Fig: Â Genome organization of dengue virus RNA
Dengue Virus Replication Cycle:
Through the interaction of the E protein, the virus binds to the clathrin-coated pits on the surface of the host cell, facilitating its uptake through receptor-mediated endocytosis, which confines the virions in the pre-lysosomal vesicles. The nucleocapsid is released into the cytoplasm and destroyed there thanks to acid-catalyzed membrane fusion and a conformational shift in the E protein. In addition, the virus can enter the host cell through the process of antibody dependent enhancement (ADE), in which the Fc region of circulating antibodies interacts with particular cell receptors (FcγR) to accelerate absorption when the surface E protein attaches to the antibody. The structural and non-structural proteins needed for the virus’s replication and assembly are translated by the genomic RNA, which now functions as the mRNA. The complementary minus strand, which now serves as the template, is initially transcribed by the replicase enzyme after translation for the production of viral RNA. Before being released, the virions mature by passing through the Golgi apparatus after assembling in the endoplasmic reticulum vesicles.
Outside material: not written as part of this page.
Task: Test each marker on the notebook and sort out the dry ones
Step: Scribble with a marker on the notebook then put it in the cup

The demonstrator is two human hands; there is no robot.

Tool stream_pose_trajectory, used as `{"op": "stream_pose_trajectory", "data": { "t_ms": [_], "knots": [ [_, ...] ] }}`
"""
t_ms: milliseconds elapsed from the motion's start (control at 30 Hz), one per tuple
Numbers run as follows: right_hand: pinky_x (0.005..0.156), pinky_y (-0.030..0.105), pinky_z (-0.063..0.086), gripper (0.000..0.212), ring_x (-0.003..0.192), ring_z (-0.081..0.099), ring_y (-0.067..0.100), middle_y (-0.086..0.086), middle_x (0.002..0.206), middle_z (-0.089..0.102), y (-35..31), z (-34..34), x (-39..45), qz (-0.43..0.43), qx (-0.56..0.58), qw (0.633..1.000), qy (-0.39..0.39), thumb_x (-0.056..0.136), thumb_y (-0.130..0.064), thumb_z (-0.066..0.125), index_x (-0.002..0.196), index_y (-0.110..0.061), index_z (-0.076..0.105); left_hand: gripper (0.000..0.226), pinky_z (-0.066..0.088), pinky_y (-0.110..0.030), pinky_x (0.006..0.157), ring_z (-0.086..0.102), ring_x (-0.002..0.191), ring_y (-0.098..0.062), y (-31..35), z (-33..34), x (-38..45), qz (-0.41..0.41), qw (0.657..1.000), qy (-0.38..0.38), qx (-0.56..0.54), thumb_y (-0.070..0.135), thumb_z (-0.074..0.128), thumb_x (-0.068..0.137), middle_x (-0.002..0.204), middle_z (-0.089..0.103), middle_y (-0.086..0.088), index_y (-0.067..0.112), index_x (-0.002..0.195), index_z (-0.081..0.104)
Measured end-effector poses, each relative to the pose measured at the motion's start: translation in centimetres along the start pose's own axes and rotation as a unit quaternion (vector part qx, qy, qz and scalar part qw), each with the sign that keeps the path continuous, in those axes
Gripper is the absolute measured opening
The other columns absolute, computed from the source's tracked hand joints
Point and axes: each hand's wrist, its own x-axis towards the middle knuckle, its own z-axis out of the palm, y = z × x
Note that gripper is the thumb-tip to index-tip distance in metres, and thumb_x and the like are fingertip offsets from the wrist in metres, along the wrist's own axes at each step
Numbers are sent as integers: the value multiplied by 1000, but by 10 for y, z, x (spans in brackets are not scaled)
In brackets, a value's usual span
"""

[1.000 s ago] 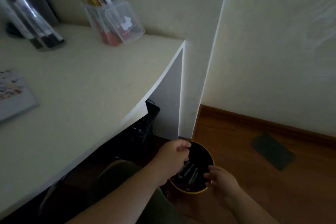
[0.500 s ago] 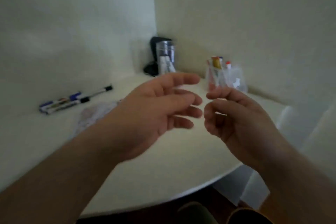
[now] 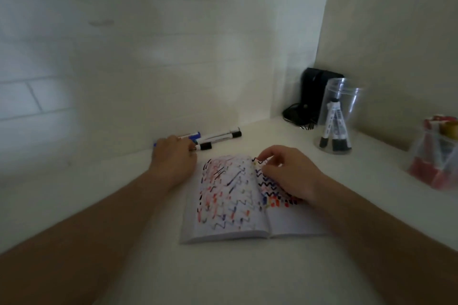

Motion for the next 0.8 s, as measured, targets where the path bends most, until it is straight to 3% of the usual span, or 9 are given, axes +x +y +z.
{"op": "stream_pose_trajectory", "data": {
  "t_ms": [100, 233, 400, 533, 600, 700, 800],
  "knots": [
    [54, 13, 45, 13, 62, 63, 2, -6, 81, 71, 15, 7, 1, -1, 69, 997, 46, 95, -22, 69, 94, -35, 72, 30, 46, -41, 98, 59, 112, -36, 0, 12, 0, -11, 999, 26, -37, 28, 58, 92, 119, 66, -13, 22, 119, 69],
    [59, 14, 47, 15, 65, 61, 0, -6, 82, 72, 19, 7, 2, -23, 60, 998, 17, 94, -22, 70, 93, -36, 74, 41, 46, -45, 100, 52, 121, -36, -2, 16, 4, -48, 999, 14, -13, 41, 58, 92, 126, 57, -13, 26, 130, 61],
    [62, 18, 53, 17, 68, 65, 7, -4, 83, 73, 20, 4, 2, -24, 97, 995, 15, 93, -18, 71, 93, -34, 75, 32, 40, -43, 92, 48, 107, -33, -1, 15, 5, -33, 994, 40, 93, 50, 51, 95, 109, 53, -8, 28, 106, 73],
    [57, 14, 47, 24, 59, 57, 3, -6, 78, 68, 18, 0, -1, -74, 113, 989, 55, 95, -14, 70, 101, -37, 72, 35, 48, -41, 78, 56, 87, -29, 20, -11, -8, 54, 993, 103, 8, 50, 44, 103, 98, 61, -3, 23, 105, 66],
    [60, 13, 47, 36, 59, 56, 3, -9, 81, 66, 14, -5, -7, -121, 104, 984, 75, 95, -16, 71, 120, -42, 66, 29, 53, -37, 68, 61, 76, -18, 45, -32, -19, 84, 992, 68, -64, 53, 44, 103, 90, 65, 5, 29, 104, 60],
    [68, 12, 47, 65, 68, 60, 3, -16, 86, 66, 11, -8, -12, -187, 15, 978, 88, 94, -22, 74, 147, -49, 48, 19, 49, -25, 55, 63, 65, -3, 89, -47, -38, 104, 978, -20, -181, 55, 58, 97, 80, 68, 12, 37, 103, 59],
    [73, 9, 45, 58, 73, 58, -6, -21, 93, 67, 11, -9, -10, -230, -83, 963, 117, 91, -21, 75, 142, -41, 58, 16, 56, -26, 60, 69, 72, -2, 117, -42, -51, 112, 957, -100, -247, 52, 64, 95, 83, 72, 13, 37, 98, 61]
  ]
}}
 Reference: https://doi.org/10.1128/jvi.01257-06
 Fig: Intracellular life cycle of dengue virus
Pathogenesis and Immune Response:
The exact mechanisms that underlie the clinical manifestations of dengue infection are still unclear and complicated. The dengue virus first targets Langerhans cells and keratinocytes after being deposited in the dermal layer. These cells then spread the virus to tissue macrophages in various organs via the circulation, resulting in a primary viremia. The virus continues to circulate within infected macrophages during this phase, which usually lasts for five days. At the same time, it robustly replicates in epidermal tissues and the lymphoid compartments of the spleen. The amount of circulating viral load is influenced by the dengue virus’s strong tropism for dendritic cells, monocytes, and macrophages as well as its capacity to infect endothelial cells, hepatic cells, and bone marrow stromal cells.
Dengue Hemorrhagic Fever and Shock Syndrome:
Infection of macrophages, hepatocytes, and endothelial cells triggers programmed cell death (apoptosis), although some cells succumb through necrotic pathways that release inflammatory and toxic mediators. These cellular events, in turn, activate both coagulation and fibrinolytic cascades. Depending on the severity of bone marrow involvement and cytokine dysregulation, hematopoiesis becomes impaired, resulting in reduced platelet production. Combined with platelet dysfunction, this contributes to the vascular instability characteristic of dengue hemorrhagic fever. Concurrently, antiviral immune responses may generate antibodies and cellular reactions that inadvertently cross-react with host tissues, enhancing vascular permeability and promoting coagulopathic tendencies. The situation may be further intensified by the presence of heterologous IgG antibodies generated from a previous infection with a different dengue serotype. Collectively, these mechanisms culminate in the severe coagulation abnormalities and plasma leakage observed in Dengue Shock Syndrome.